ABOUT THIS EXERCISE: Each line from the one containing "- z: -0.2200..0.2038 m" to the end of the listing below should be repeated exactly, with no other line included.

DATASET EXTRACT:
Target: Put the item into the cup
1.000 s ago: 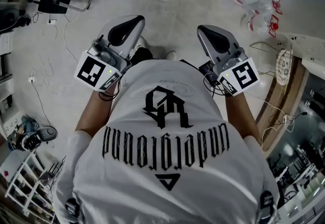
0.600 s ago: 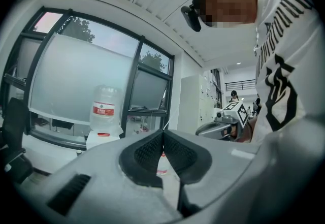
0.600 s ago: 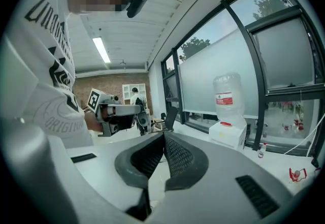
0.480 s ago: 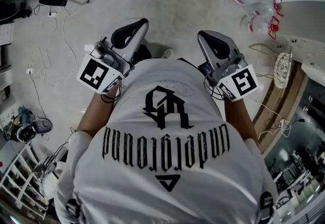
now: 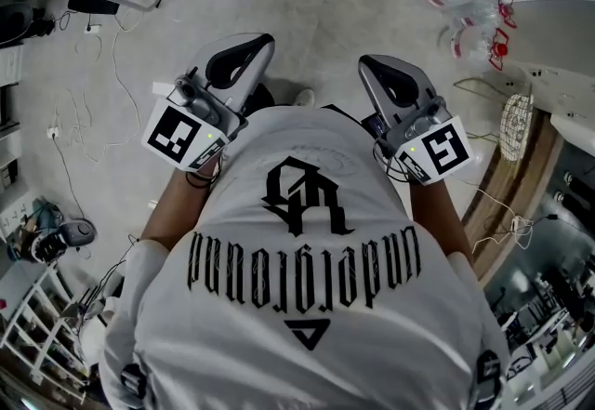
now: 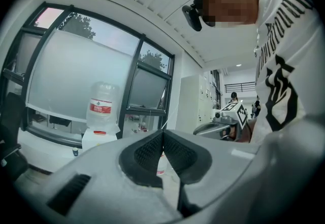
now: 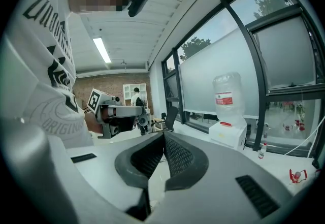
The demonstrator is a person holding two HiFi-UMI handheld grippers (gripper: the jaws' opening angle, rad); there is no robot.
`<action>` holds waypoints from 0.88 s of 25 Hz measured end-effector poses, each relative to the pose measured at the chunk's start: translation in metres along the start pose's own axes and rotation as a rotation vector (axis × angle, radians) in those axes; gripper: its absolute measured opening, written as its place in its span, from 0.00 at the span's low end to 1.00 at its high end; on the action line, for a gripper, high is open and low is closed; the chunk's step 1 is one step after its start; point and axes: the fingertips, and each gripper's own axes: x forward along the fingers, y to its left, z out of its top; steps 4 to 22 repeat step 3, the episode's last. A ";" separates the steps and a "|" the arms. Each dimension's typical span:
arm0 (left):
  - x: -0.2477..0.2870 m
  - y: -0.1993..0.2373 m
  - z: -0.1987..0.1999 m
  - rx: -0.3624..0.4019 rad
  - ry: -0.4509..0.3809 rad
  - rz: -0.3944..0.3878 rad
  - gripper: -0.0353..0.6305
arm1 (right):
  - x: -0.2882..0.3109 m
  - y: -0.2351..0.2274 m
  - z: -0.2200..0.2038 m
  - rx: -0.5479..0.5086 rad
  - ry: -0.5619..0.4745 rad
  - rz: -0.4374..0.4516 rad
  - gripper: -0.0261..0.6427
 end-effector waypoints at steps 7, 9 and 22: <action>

SOLUTION TO THIS PROBLEM:
  - z: -0.2200..0.2038 m
  - rx: -0.5479..0.5086 rad
  - ry: -0.5619..0.4745 rad
  - rz: -0.4374..0.4516 rad
  - gripper: -0.0261..0.6427
 end-effector waypoints at steps 7, 9 and 22: <action>

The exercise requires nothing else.